The museum’s vice president blames the downward spiral on the recession, but the decline has only worsened as the economy has recovered. Gas prices, the museum claims, might also be cutting into attendance, because 70 percent of visitors arrive from out of town. It’s true that fossil fuels—which are, on average, several hundred million years older than Ken Ham’s version of the Earth—have risen in price over the past several years, perhaps dissuading potential visitors.

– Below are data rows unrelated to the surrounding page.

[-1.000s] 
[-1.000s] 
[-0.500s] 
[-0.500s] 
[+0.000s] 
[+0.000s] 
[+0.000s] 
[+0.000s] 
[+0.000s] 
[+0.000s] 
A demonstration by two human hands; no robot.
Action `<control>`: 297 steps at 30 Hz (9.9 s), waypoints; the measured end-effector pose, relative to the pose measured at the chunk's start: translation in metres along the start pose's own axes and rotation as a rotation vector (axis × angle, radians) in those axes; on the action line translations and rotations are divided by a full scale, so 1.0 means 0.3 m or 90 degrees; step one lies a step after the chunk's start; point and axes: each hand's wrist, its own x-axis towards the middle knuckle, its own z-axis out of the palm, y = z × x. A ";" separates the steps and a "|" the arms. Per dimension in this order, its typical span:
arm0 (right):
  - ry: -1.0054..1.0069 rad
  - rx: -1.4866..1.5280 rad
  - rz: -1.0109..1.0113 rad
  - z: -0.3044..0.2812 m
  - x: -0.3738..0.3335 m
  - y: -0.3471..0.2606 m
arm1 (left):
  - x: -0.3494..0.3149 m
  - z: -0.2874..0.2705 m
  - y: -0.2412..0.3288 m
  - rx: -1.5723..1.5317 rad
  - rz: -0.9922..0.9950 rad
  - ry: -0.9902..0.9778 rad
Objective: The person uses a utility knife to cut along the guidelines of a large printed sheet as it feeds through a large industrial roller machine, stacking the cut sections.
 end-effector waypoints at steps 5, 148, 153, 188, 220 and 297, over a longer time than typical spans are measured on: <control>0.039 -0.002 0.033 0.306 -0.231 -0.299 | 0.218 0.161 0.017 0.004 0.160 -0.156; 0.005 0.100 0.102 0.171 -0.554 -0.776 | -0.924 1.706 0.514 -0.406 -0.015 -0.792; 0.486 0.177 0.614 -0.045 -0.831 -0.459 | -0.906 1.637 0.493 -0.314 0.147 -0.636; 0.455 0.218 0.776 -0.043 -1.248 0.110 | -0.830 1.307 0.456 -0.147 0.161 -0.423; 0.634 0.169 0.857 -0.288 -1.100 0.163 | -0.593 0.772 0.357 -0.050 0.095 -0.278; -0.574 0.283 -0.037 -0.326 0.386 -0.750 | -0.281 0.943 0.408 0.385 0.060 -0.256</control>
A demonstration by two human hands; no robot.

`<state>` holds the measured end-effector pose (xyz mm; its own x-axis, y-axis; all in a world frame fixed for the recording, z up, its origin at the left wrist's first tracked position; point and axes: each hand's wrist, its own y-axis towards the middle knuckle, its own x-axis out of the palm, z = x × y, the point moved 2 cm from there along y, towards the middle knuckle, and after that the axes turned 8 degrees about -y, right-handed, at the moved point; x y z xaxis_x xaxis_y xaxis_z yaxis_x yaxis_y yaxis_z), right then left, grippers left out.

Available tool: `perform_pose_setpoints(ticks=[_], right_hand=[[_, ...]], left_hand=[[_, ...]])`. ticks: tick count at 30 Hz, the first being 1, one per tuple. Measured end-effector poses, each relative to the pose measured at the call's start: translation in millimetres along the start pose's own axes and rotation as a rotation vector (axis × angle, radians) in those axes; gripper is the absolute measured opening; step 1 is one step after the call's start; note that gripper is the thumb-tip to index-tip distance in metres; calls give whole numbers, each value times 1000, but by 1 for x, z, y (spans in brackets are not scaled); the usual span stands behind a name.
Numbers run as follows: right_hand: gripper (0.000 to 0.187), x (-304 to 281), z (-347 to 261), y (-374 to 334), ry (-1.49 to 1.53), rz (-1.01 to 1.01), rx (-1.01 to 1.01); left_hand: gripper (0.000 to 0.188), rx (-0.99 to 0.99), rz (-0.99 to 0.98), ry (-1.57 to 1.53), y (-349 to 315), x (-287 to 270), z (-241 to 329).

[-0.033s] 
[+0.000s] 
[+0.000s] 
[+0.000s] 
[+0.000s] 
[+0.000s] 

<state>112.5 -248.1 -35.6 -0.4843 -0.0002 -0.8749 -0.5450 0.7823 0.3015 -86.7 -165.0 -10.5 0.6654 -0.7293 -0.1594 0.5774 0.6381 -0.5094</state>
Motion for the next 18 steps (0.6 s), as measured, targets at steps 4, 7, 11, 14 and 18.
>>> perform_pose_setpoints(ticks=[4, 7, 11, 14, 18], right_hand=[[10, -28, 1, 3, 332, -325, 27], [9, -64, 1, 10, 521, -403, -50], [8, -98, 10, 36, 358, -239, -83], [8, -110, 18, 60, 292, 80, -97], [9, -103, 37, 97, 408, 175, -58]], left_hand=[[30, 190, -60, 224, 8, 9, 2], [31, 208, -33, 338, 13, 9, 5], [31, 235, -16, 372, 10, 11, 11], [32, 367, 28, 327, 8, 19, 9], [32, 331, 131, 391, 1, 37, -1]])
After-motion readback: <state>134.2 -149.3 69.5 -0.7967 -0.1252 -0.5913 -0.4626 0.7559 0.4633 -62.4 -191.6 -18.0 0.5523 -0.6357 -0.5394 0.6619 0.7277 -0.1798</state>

There could be another explanation, though. A spectacle like the Creation Museum has a pretty limited audience. Sure, 46 percent of Americans profess to believe in creationism, but how many are enthusiastic enough to venture to Kentucky to spend nearly $30 per person to see a diorama of a little boy palling around with a vegetarian dinosaur? The museum’s target demographic might not be eager to lay down that much money: Belief in creationism correlates to less education, and less education correlates to lower income. Plus, there’s the possibility of just getting bored: After two pilgrimages to the museum, a family of four would have spent $260 to see the same human-made exhibits and Bible quote placards. Surely even the most devoted creationists would consider switching attractions for their next vacation. A visit to the Grand Canyon could potentially be much cheaper—even though it is tens of millions of years old.
Even allowing for the durability of young Earth creationist beliefs in the US, as a purely business venture I really cannot see a long-term future for this museum.